TASK TO CARRY OUT ▸ Copy exactly the last part of the listing below, beginning at the line that contains "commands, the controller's" and including the final line.

· · · · ·

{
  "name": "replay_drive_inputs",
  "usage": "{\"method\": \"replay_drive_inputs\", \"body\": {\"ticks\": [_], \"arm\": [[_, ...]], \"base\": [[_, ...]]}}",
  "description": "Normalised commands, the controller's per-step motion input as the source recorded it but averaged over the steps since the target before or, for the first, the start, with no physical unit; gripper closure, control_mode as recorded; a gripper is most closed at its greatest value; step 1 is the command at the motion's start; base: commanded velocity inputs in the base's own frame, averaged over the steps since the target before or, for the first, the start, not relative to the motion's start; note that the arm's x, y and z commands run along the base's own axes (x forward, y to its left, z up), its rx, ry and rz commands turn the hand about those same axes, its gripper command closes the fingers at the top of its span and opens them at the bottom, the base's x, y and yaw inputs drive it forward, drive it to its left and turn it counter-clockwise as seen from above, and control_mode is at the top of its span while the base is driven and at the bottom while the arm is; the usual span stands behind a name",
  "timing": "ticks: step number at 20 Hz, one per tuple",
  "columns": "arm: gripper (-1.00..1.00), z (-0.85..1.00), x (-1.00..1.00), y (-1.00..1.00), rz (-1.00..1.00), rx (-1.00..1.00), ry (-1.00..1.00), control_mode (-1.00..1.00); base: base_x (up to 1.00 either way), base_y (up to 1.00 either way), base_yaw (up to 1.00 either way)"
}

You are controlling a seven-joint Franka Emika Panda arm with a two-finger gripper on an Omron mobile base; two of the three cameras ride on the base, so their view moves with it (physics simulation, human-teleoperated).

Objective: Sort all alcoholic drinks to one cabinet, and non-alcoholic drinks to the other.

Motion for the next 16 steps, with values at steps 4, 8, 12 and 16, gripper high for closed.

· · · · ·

RESULT ▸
  "description": "Normalised commands, the controller's per-step motion input as the source recorded it but averaged over the steps since the target before or, for the first, the start, with no physical unit; gripper closure, control_mode as recorded; a gripper is most closed at its greatest value; step 1 is the command at the motion's start; base: commanded velocity inputs in the base's own frame, averaged over the steps since the target before or, for the first, the start, not relative to the motion's start; note that the arm's x, y and z commands run along the base's own axes (x forward, y to its left, z up), its rx, ry and rz commands turn the hand about those same axes, its gripper command closes the fingers at the top of its span and opens them at the bottom, the base's x, y and yaw inputs drive it forward, drive it to its left and turn it counter-clockwise as seen from above, and control_mode is at the top of its span while the base is driven and at the bottom while the arm is; the usual span stands behind a name",
  "timing": "ticks: step number at 20 Hz, one per tuple",
  "columns": "arm: gripper (-1.00..1.00), z (-0.85..1.00), x (-1.00..1.00), y (-1.00..1.00), rz (-1.00..1.00), rx (-1.00..1.00), ry (-1.00..1.00), control_mode (-1.00..1.00); base: base_x (up to 1.00 either way), base_y (up to 1.00 either way), base_yaw (up to 1.00 either way)"
}

You are controlling a seven-joint Franka Emika Panda arm with a two-finger gripper on an Omron mobile base; two of the three cameras ride on the base, so their view moves with it (physics simulation, human-teleoperated).

Objective: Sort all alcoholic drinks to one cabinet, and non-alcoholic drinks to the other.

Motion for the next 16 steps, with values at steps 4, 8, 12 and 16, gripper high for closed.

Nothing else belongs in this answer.